Member of the House of Representatives
- Incumbent
- Assumed office 1 October 2024
- Constituency: Central Java II [id]
- Majority: 118,402 (2024)

Personal details
- Born: 1 May 1989 (age 35) Jepara, Central Java, Indonesia
- Political party: Golkar

= Jamaludin Malik =

Indonesian politician (born 1989)

Jamaludin Malik (born 1 May 1989) is an Indonesian businessman and politician of the Golkar party who is a member of the House of Representatives representing Central Java's 2nd district since 2024.
==Early life and career==
Jamaludin Malik was born on 1 May 1989 in Jepara Regency, Central Java, as the eldest of three siblings. After completing high school in 2007, he worked as a laborer at Bitingan Market in Kudus Regency, until he stopped in 2011 due to a leg injury.

After stopping work as a laborer, Malik began to work as a marketing employee at insurance company Prudential, eventually becoming agency director of the company's local branch. He also runs a skincare business. During the COVID-19 pandemic, Malik distributed face masks and PPEs to hospitals and individuals in Jepara.
==Political career==
Prior to running as a candidate himself, Malik had been part of another politician's campaign team.

=== House of Representatives ===
In the 2024 legislative election, Malik ran for a seat in the House of Representatives as a Golkar candidate for Central Java's 2nd district which included Jepara, Demak, and Kudus. According to Malik, he ran as part of Golkar after being offered a vacant slot after a party member had resigned.

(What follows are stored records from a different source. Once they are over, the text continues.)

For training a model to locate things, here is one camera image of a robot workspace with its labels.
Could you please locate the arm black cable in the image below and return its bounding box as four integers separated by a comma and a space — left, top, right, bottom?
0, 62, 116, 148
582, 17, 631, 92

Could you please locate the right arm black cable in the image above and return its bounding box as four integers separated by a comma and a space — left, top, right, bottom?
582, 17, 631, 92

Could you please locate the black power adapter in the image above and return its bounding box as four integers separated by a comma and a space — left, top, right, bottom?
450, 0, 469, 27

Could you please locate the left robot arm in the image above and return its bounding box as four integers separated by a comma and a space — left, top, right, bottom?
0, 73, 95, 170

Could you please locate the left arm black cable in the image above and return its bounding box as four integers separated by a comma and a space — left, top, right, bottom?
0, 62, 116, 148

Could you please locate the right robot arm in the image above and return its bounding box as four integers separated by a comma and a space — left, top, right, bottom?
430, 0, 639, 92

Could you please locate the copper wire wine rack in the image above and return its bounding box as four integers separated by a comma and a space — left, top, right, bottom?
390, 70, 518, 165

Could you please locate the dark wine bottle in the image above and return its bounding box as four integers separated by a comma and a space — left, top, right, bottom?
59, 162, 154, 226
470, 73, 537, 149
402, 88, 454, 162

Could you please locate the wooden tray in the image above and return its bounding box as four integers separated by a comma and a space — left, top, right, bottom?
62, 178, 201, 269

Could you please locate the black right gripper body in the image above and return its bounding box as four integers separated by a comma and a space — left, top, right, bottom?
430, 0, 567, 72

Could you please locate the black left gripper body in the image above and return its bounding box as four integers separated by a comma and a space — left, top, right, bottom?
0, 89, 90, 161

==== Ultraman campaign ====
Malik employed an unorthodox campaign strategy, which included a campaign banner depicting himself wearing an Ultraman costume. According to Malik, he spent Rp 600 million (USD 40,000) throughout the campaign, and had six staffers. His staffers also distributed goods and aid to voters while wearing Ultraman costumes. He received 118,402 votes, the second highest for Golkar candidates in the district (behind incumbent legislator Nusron Wahid), and won a seat.

Malik was sworn in alongside other legislators on 1 October 2024, and during the ceremony, he also wore an Ultraman costume.